SCOTUS hears BRCA gene case today
Can a private company own rights to your DNA?
The nine justices of the Supreme Court will consider that question Monday as lawyers for Myriad Genetics make their best case that the company should be able to keep its patent on two genes known to influence the risk of developing breast cancer and ovarian cancer.
Challenging that notion will be lawyers representing the Assn. for Molecular Pathology and other scientific organizations, which argue that allowing genes to be patented slows or shuts down scientific research involving those genes.
Myriad Genetics is a Salt Lake City biotech company founded by University of Utah researchers. The company filed for a patent for the BRCA1 (short for BReast CAncer1) gene in 1994, and for the BRCA2 (short for BReast CAncer2) gene in 1995. Their flagship product, BRACAnalysis, tests for key mutations in both genes.

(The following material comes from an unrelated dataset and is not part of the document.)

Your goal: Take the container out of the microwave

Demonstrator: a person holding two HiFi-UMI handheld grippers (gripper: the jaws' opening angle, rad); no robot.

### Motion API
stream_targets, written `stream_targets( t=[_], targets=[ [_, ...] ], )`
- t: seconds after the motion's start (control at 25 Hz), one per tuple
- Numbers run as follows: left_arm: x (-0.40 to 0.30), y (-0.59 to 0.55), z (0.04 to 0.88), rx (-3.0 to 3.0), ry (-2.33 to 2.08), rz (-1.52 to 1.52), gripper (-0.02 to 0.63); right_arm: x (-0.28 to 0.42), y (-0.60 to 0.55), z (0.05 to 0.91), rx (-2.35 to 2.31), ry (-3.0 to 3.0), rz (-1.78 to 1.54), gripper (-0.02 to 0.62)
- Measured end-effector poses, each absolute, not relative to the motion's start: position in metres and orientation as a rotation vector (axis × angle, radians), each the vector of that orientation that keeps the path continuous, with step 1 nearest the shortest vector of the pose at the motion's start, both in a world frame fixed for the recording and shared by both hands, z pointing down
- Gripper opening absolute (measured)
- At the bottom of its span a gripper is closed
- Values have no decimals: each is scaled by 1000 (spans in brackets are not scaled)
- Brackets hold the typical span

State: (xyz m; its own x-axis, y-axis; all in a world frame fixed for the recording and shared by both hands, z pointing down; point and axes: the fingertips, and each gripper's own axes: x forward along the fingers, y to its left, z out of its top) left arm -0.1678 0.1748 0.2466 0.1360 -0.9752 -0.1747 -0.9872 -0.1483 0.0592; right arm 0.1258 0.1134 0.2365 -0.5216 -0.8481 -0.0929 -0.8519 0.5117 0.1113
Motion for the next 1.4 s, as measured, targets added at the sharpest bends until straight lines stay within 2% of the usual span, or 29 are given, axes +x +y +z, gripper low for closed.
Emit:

“People with a mutation in either the BRCA1 or BRCA2 gene have risks of up to 87% for developing breast cancer and up to 44% for developing ovarian cancer by age 70,” according to Myriad’s website. “Mutation carriers previously diagnosed with cancer also have a significantly increased risk of developing a second primary cancer.”
Myriad, along with the University of Utah and the National Institute of Environmental Health Sciences, applied for patents on the two genes. They got their first BRCA1 patent in 1997 and their first BRCA2 patent in 1998. Since then, about 1 million people have taken the BRACAnalysis test. The test costs more than $3,000, though the company notes that the typical patient pays only about $100 of that.
While conducting all of these tests, Myriad has also had the opportunity to identify new DNA variants that can be used to predict cancer risk.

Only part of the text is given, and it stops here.